Alonso J, Núñez P, Pérez de León J, Sánchez P A, Villagrá F, Gómez R, López Checa S, Vellibre D, Brito J M
Servicio de Cirugía Cardíaca Pediátrica, Hospital Ramón y Cajal, Madrid.
Rev Esp Cardiol. 1990 Jun-Jul;43(6):377-80.
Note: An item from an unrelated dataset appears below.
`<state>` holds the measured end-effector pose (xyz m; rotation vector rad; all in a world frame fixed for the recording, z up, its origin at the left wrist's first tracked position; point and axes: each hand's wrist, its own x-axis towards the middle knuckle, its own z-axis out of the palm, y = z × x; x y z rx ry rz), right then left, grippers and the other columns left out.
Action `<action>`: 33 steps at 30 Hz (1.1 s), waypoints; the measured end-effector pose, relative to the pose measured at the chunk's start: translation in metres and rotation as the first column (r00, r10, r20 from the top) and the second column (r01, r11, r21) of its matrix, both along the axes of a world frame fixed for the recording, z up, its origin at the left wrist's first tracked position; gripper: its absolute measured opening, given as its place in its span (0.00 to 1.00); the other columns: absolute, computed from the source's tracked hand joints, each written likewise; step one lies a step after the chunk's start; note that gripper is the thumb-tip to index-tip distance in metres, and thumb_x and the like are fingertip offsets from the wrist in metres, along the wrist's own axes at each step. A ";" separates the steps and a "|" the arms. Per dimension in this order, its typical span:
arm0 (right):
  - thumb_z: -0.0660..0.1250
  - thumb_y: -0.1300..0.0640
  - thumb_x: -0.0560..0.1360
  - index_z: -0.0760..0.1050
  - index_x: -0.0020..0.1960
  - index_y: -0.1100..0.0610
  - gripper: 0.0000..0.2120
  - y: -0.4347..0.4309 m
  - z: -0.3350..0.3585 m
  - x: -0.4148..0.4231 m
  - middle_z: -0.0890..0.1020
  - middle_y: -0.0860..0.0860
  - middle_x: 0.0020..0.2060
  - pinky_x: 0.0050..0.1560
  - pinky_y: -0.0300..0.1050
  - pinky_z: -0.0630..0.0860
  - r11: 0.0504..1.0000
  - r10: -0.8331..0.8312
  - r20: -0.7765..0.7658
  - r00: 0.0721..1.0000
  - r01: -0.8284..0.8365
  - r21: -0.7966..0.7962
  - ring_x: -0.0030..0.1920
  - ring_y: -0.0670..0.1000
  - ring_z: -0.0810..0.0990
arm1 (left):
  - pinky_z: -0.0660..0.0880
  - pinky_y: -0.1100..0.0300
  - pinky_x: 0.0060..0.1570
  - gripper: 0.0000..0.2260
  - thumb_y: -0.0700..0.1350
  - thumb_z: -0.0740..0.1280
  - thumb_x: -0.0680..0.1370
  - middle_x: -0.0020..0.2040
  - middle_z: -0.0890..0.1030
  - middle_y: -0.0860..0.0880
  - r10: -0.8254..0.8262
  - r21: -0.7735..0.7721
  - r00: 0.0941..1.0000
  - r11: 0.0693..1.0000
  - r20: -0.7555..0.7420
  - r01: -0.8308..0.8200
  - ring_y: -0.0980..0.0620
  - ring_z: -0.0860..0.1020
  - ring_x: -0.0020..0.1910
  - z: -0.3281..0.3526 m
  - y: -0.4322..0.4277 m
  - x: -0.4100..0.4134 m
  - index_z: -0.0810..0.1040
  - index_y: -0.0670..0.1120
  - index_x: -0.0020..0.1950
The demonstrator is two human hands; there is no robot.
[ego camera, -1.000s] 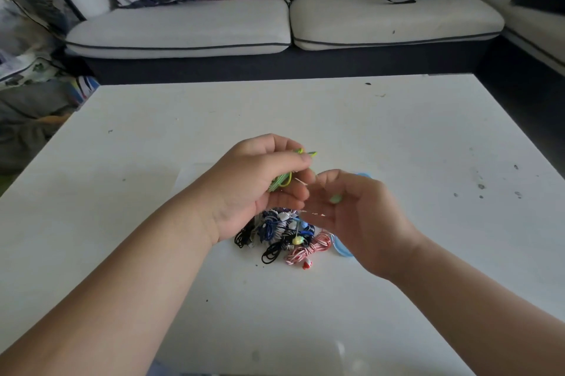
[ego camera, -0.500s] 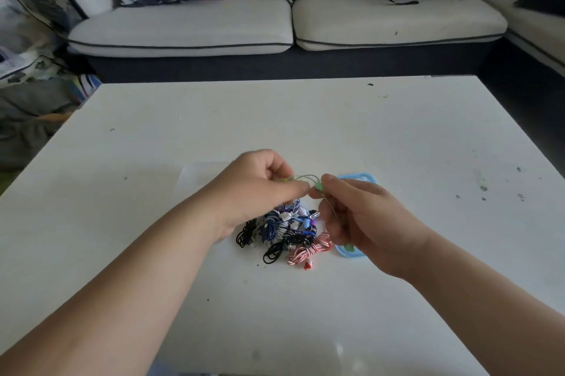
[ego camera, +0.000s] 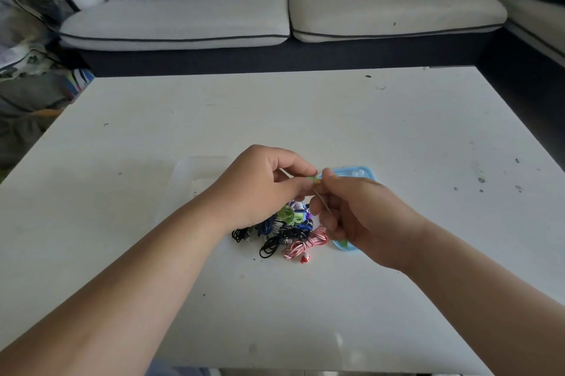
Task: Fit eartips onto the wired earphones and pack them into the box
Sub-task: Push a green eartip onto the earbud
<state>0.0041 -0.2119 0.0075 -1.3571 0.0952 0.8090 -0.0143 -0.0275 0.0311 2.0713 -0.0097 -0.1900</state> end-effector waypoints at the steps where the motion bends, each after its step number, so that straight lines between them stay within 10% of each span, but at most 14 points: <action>1: 0.57 0.50 0.86 0.80 0.55 0.64 0.20 -0.001 0.001 0.001 0.80 0.55 0.35 0.34 0.47 0.64 0.999 0.006 -0.037 0.999 -0.005 0.034 0.30 0.52 0.71 | 0.81 0.60 0.46 0.03 0.46 0.75 0.78 0.39 0.87 0.56 0.011 0.007 1.000 1.000 0.009 -0.012 0.52 0.86 0.42 -0.001 0.000 0.001 0.87 0.53 0.51; 7: 0.63 0.58 0.80 0.83 0.58 0.63 0.14 -0.012 0.008 0.001 0.81 0.60 0.43 0.52 0.54 0.78 0.976 0.215 -0.058 0.975 -0.214 0.029 0.42 0.59 0.79 | 0.75 0.67 0.35 0.02 0.44 0.71 0.81 0.35 0.83 0.57 0.080 0.025 0.995 0.996 0.061 -0.082 0.58 0.82 0.32 -0.006 0.005 0.005 0.84 0.50 0.50; 14: 0.59 0.77 0.78 0.77 0.65 0.64 0.20 -0.019 0.000 -0.004 0.83 0.62 0.50 0.48 0.49 0.83 0.973 0.186 -0.096 0.978 -0.170 0.157 0.46 0.60 0.85 | 0.81 0.57 0.44 0.03 0.44 0.72 0.79 0.40 0.83 0.54 0.214 0.113 0.961 0.965 0.175 -0.236 0.50 0.83 0.37 -0.015 0.019 0.013 0.84 0.51 0.47; 21: 0.64 0.68 0.81 0.75 0.64 0.70 0.12 -0.019 -0.003 -0.001 0.85 0.65 0.54 0.47 0.44 0.84 0.968 -0.130 -0.092 0.987 0.147 0.205 0.51 0.59 0.87 | 0.78 0.63 0.40 0.04 0.46 0.71 0.80 0.37 0.83 0.59 0.126 0.237 0.977 0.957 0.170 -0.164 0.57 0.82 0.36 -0.016 0.015 0.011 0.83 0.52 0.45; 26: 0.66 0.53 0.82 0.80 0.56 0.64 0.14 -0.014 -0.001 0.000 0.85 0.58 0.42 0.38 0.44 0.82 0.986 -0.158 0.027 0.987 0.156 0.061 0.37 0.52 0.84 | 0.73 0.70 0.37 0.05 0.46 0.70 0.80 0.39 0.84 0.59 0.116 0.214 0.986 0.967 0.123 -0.141 0.62 0.79 0.35 -0.015 0.013 0.010 0.84 0.52 0.45; 29: 0.67 0.48 0.81 0.82 0.50 0.60 0.15 -0.012 -0.001 0.001 0.73 0.52 0.32 0.32 0.42 0.73 0.979 -0.189 0.087 0.978 0.195 -0.063 0.29 0.49 0.70 | 0.79 0.58 0.42 0.06 0.45 0.69 0.82 0.39 0.85 0.53 0.123 0.125 0.991 0.984 0.058 -0.129 0.53 0.82 0.39 -0.013 0.010 0.008 0.83 0.51 0.46; 33: 0.69 0.55 0.79 0.81 0.52 0.62 0.10 -0.012 0.001 0.002 0.79 0.53 0.35 0.34 0.42 0.78 0.982 -0.171 0.004 0.985 0.170 0.083 0.31 0.49 0.76 | 0.83 0.53 0.43 0.05 0.43 0.68 0.83 0.41 0.86 0.47 0.138 -0.038 0.990 0.990 -0.012 -0.138 0.52 0.85 0.39 -0.011 -0.002 0.003 0.83 0.47 0.50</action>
Nine patients with complete atrioventricular canal and tetralogy of Fallot underwent intracardiac repair of both anomalies between 1982 and 1989. The ages of the patients ranged from 6 months to 7 years. Six of the 9 had one or more previous systemic-pulmonary artery shunts. Two-dimensional echocardiography showed diagnostic characteristics of both malformations in all patients. The diagnosis was confirmed by cardiac catheterization and cineangiography. The ventricular septal defect was repaired by a combined right atrial and ventricular approach in every patient. Outflow tract reconstruction was performed with the use of a transannular patch (4), infundibular patch (4), and a valved conduit (1). There were no hospital deaths. Meningitis was responsible for the death of a patient 2 years after repair. We recommend early palliation, complete repair in those older than 4 or 5 years, surgical technique depending on the anatomical findings, combined atrial and ventricular approach, 2 separate patches to close the ventricular septal defect in required cases, adjusted correction of the right ventricular outflow tract, and careful postoperative care.
1982年至1989年间,9例完全性房室通道合并法洛四联症患者接受了两种畸形的心脏内修复手术。患者年龄从6个月至7岁不等。9例患者中有6例曾接受过一次或多次体肺分流术。二维超声心动图显示所有患者均具有两种畸形的诊断特征。心脏导管检查和心血管造影术证实了诊断。每位患者均通过右心房和心室联合入路修复室间隔缺损。采用跨环补片(4例)、漏斗部补片(4例)和带瓣管道(1例)进行流出道重建。无住院死亡病例。一名患者在修复术后2年因脑膜炎死亡。我们建议早期姑息治疗,4或5岁以上患者进行完全修复,手术技术取决于解剖学发现,采用心房和心室联合入路,必要时用2个单独的补片关闭室间隔缺损,调整右心室流出道矫正,以及术后精心护理。